=== Assignment ===
Write out, word for word, the part of the listing below that opens with the line containing "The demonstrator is" and closes with the line containing "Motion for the", keeping both of those lines and adding no others.

=== Dataset content ===
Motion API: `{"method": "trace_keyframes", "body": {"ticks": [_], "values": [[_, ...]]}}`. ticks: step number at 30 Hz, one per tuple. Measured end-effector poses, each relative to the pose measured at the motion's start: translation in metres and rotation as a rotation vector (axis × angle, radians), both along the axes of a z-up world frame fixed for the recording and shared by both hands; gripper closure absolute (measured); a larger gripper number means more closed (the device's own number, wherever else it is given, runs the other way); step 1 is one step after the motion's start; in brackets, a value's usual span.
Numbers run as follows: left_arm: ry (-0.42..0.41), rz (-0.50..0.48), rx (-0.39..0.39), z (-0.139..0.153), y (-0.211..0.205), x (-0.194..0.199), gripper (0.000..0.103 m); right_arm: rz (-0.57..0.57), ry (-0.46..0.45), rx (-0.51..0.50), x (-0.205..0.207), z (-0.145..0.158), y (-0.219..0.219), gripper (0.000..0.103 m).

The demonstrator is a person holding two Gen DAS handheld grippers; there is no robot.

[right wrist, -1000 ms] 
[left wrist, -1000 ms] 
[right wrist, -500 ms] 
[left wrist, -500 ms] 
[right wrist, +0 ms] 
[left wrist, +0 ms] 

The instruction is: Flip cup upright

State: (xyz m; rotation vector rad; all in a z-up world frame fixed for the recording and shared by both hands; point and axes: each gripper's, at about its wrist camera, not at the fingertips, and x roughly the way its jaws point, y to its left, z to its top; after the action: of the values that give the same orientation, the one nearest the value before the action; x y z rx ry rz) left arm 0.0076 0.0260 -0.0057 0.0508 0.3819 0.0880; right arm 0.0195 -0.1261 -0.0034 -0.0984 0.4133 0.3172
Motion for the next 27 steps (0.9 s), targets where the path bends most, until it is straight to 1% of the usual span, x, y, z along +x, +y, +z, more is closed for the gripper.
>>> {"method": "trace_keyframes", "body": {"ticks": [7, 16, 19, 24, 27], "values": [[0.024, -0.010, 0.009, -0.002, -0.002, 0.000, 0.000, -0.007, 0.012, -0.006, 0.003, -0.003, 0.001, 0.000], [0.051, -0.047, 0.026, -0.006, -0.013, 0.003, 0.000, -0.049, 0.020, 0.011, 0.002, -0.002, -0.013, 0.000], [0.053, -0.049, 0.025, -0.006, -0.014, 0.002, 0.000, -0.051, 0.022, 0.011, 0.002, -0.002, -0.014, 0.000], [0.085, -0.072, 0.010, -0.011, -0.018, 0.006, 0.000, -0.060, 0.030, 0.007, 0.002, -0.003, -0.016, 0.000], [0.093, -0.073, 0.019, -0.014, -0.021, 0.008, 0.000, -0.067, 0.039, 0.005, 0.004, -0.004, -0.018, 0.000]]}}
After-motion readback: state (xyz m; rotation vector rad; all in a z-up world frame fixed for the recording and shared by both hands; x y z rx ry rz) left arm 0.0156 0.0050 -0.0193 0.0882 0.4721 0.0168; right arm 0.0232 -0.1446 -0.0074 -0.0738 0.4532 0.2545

=== Reply to the exercise ===
The demonstrator is a person holding two Gen DAS handheld grippers; there is no robot.

[right wrist, -1000 ms] 
[left wrist, -1000 ms] 
[right wrist, -500 ms] 
[left wrist, -500 ms] 
[right wrist, +0 ms] 
[left wrist, +0 ms] 

The instruction is: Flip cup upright

State: (xyz m; rotation vector rad; all in a z-up world frame fixed for the recording and shared by both hands; point and axes: each gripper's, at about its wrist camera, not at the fingertips, and x roughly the way its jaws point, y to its left, z to its top; after the action: of the values that give the same orientation, the one nearest the value before the action; x y z rx ry rz) left arm 0.0076 0.0260 -0.0057 0.0508 0.3819 0.0880; right arm 0.0195 -0.1261 -0.0034 -0.0984 0.4133 0.3172
Motion for the next 27 steps (0.9 s), targets where the path bends most, until it is straight to 1% of the usual span, x, y, z along +x, +y, +z, more is closed for the gripper.

The work on this exercise has been completed.